§ TASK:
From the entries below, return exactly the lines beginning at the one that contains "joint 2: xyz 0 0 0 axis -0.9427" and ending at the one that contains "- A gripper", both of them included, and only those lines.

[Stored data]
___

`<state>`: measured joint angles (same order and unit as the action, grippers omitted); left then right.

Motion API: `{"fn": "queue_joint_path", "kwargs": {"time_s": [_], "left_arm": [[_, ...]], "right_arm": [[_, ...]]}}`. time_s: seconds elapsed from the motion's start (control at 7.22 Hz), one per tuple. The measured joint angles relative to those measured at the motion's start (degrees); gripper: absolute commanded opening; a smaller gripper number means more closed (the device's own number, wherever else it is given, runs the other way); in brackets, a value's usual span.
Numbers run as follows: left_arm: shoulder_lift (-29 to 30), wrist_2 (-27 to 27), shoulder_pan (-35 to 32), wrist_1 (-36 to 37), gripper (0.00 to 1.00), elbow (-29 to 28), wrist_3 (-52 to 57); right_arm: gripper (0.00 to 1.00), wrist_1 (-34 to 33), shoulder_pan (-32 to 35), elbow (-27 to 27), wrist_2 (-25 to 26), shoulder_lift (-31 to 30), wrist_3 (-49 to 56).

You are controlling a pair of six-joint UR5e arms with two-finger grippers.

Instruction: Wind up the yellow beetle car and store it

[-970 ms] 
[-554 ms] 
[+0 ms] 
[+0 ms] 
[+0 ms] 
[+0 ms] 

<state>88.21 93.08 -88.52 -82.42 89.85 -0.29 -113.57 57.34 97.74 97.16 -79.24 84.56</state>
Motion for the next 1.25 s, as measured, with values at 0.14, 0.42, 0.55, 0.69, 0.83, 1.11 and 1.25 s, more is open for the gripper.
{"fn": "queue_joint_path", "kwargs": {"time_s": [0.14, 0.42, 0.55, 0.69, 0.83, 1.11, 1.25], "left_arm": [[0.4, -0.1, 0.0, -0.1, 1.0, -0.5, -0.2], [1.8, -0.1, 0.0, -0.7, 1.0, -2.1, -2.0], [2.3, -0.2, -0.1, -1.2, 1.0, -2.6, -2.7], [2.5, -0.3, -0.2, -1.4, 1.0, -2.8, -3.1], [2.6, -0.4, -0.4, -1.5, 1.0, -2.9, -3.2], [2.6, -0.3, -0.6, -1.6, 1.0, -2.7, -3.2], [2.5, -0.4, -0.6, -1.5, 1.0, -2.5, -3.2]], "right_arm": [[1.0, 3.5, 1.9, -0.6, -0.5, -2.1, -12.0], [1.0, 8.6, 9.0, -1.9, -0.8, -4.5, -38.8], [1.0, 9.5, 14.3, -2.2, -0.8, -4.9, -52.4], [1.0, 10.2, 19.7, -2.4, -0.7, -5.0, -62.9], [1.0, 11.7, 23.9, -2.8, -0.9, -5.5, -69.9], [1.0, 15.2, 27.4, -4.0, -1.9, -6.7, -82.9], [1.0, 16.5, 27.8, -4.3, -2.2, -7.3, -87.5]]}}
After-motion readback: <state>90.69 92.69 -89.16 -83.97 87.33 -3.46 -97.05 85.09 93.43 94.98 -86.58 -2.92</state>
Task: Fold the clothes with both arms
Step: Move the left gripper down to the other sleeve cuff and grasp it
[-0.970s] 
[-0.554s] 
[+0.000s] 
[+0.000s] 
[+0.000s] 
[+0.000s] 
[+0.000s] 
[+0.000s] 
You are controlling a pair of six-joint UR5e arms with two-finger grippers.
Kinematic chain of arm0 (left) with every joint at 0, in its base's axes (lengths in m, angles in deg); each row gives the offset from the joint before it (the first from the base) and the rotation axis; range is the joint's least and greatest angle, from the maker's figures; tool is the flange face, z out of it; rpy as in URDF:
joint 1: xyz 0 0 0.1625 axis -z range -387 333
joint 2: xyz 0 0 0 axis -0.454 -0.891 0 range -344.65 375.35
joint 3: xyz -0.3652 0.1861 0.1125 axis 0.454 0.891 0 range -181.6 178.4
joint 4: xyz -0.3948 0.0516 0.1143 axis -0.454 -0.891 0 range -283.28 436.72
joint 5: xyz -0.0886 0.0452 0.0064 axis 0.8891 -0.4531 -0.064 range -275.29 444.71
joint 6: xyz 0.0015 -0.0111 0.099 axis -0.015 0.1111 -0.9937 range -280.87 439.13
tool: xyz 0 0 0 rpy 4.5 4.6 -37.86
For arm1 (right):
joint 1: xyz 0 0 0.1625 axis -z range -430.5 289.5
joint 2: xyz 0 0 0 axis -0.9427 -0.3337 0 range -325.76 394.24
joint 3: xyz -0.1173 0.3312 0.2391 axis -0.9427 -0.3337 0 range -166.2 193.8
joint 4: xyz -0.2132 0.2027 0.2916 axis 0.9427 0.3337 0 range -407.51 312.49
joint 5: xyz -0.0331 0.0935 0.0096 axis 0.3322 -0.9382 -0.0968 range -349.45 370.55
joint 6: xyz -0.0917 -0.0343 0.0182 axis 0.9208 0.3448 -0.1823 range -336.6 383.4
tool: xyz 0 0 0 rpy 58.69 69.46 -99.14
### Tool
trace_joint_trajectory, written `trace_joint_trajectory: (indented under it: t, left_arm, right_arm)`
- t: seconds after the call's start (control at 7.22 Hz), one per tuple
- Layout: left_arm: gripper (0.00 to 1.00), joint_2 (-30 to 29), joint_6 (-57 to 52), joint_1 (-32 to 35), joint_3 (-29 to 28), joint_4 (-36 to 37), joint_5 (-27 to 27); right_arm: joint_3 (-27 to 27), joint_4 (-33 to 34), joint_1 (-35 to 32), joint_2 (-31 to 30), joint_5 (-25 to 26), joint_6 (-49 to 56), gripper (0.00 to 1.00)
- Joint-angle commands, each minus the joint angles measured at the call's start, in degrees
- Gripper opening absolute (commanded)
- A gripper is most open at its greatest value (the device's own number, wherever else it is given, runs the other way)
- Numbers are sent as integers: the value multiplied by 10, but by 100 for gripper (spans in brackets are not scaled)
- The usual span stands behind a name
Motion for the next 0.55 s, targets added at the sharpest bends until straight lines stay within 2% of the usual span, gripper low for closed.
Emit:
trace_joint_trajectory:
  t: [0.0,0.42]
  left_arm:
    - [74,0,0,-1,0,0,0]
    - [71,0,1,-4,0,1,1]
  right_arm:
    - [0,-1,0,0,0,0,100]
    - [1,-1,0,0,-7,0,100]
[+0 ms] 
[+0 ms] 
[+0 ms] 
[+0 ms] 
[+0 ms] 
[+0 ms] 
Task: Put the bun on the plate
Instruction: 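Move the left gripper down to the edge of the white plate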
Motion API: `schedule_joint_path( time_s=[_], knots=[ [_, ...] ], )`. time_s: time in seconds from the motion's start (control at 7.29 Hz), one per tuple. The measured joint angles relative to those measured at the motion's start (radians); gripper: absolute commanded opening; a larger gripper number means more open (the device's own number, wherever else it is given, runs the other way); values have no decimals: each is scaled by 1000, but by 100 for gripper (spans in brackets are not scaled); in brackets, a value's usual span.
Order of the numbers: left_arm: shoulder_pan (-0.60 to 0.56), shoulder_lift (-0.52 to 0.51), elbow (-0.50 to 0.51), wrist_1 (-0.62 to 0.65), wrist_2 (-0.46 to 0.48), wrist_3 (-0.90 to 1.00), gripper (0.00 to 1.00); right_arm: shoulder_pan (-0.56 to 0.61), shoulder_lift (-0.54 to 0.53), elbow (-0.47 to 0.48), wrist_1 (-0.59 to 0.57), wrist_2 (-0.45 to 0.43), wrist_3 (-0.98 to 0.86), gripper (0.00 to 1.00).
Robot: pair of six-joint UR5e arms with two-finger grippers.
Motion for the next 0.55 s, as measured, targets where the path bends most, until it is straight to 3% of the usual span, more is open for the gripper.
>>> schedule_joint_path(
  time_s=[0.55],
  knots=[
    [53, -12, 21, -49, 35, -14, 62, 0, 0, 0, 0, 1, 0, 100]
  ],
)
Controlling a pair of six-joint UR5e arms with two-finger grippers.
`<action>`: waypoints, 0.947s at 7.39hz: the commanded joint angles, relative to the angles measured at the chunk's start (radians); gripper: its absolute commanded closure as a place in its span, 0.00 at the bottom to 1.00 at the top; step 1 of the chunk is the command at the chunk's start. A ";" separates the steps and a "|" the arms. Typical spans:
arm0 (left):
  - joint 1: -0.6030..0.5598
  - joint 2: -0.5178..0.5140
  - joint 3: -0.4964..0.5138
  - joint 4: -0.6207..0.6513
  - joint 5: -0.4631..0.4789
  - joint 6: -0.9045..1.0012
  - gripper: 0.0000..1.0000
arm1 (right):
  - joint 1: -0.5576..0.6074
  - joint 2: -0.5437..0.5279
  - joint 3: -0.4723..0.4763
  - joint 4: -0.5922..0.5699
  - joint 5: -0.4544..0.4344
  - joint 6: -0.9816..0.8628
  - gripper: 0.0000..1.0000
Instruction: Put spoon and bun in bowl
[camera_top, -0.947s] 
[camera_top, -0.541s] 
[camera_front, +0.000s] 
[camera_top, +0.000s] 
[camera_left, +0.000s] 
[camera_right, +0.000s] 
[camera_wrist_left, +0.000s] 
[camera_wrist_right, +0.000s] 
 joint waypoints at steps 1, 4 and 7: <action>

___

§ RESULT:
joint 2: xyz 0 0 0 axis -0.9427 -0.3337 0 range -325.76 394.24
joint 3: xyz -0.1173 0.3312 0.2391 axis -0.9427 -0.3337 0 range -166.2 193.8
joint 4: xyz -0.2132 0.2027 0.2916 axis 0.9427 0.3337 0 range -407.51 312.49
joint 5: xyz -0.0331 0.0935 0.0096 axis 0.3322 -0.9382 -0.0968 range -349.45 370.55
joint 6: xyz -0.0917 -0.0343 0.0182 axis 0.9208 0.3448 -0.1823 range -336.6 383.4
tool: xyz 0 0 0 rpy 58.69 69.46 -99.14
### Tool
trace_joint_trajectory, written `trace_joint_trajectory: (indented under it: t, left_arm, right_arm)`
- t: seconds after the call's start (control at 7.22 Hz), one per tuple
- Layout: left_arm: gripper (0.00 to 1.00), joint_2 (-30 to 29), joint_6 (-57 to 52), joint_1 (-32 to 35), joint_3 (-29 to 28), joint_4 (-36 to 37), joint_5 (-27 to 27); right_arm: joint_3 (-27 to 27), joint_4 (-33 to 34), joint_1 (-35 to 32), joint_2 (-31 to 30), joint_5 (-25 to 26), joint_6 (-49 to 56), gripper (0.00 to 1.00)
- Joint-angle commands, each minus the joint angles measured at the call's start, in degrees
- Gripper opening absolute (commanded)
- A gripper is most open at its greatest value (the device's own number, wherever else it is given, runs the other way)

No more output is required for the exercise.